▸ EXERCISE INSTRUCTIONS
Transcribe the whole listing below. Pictures do not go in the copy.

▸ STORED DATA
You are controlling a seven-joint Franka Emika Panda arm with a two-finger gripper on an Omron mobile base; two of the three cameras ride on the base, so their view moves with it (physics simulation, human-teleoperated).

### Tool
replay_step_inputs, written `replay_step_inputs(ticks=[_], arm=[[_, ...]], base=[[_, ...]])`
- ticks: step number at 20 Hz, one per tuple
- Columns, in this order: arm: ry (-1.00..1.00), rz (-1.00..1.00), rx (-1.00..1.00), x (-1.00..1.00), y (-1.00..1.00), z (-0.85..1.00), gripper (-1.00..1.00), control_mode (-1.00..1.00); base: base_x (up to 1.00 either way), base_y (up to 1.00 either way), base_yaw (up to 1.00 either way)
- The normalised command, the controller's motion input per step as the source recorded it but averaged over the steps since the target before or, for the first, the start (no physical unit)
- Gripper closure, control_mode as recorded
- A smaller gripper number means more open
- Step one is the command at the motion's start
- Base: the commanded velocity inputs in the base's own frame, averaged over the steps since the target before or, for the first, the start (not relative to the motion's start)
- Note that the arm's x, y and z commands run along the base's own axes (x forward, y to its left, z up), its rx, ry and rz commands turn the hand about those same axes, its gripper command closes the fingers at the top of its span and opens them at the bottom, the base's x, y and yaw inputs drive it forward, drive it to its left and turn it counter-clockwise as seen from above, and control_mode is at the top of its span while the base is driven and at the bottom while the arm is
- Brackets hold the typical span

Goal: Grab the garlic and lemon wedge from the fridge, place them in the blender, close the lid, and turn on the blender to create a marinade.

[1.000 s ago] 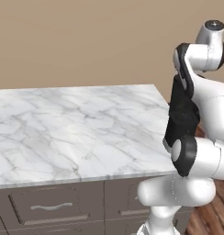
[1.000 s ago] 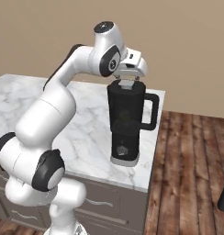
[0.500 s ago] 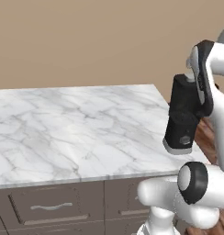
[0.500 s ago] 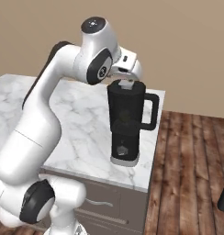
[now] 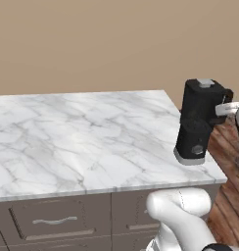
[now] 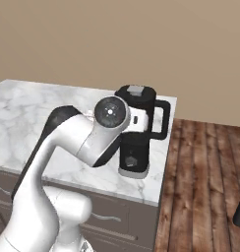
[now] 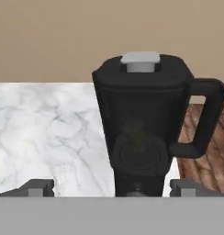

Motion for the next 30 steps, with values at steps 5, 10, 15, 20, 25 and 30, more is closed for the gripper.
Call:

▸ TASK ANSWER
You are controlling a seven-joint Franka Emika Panda arm with a two-finger gripper on an Omron mobile base; two of the three cameras ride on the base, so their view moves with it (physics simulation, human-teleoperated).

### Tool
replay_step_inputs, written `replay_step_inputs(ticks=[_], arm=[[_, ...]], base=[[_, ...]])`
- ticks: step number at 20 Hz, one per tuple
- Columns, in this order: arm: ry (-1.00..1.00), rz (-1.00..1.00), rx (-1.00..1.00), x (-1.00..1.00), y (-1.00..1.00), z (-0.85..1.00), gripper (-1.00..1.00), control_mode (-1.00..1.00); base: base_x (up to 1.00 either way), base_y (up to 1.00 either way), base_yaw (up to 1.00 either way)
- The normalised command, the controller's motion input per step as the source recorded it but averaged over the steps since the target before or, for the first, the start (no physical unit)
- Gripper closure, control_mode as recorded
- A smaller gripper number means more open
- Step one is the command at the motion's start
- Base: the commanded velocity inputs in the base's own frame, averaged over the steps since the target before or, for the first, the start (not relative to the motion's start)
- Note that the arm's x, y and z commands run along the base's own axes (x forward, y to its left, z up), its rx, ry and rz commands turn the hand about those same axes, its gripper command closes the fingers at the top of its span and opens them at the bottom, the base's x, y and yaw inputs drive it forward, drive it to its left and turn it counter-clockwise as seen from above, and control_mode is at the top of its span while the base is driven and at the bottom while the arm is
- Brackets hold the typical span

Goal: Grab the garlic and lemon wedge from the fridge, place them in the blender, close the lid, and turn on the blender to create a marinade.

[1.000 s ago] 
[1.000 s ago] 
[0.500 s ago] 
[0.500 s ago] 
[now] 
[now] 
[now] 

Motion for the next 30 steps, with values at steps 5, 10, 15, 20, 25 and 30, more is closed for the gripper.
Call:

This completes the response.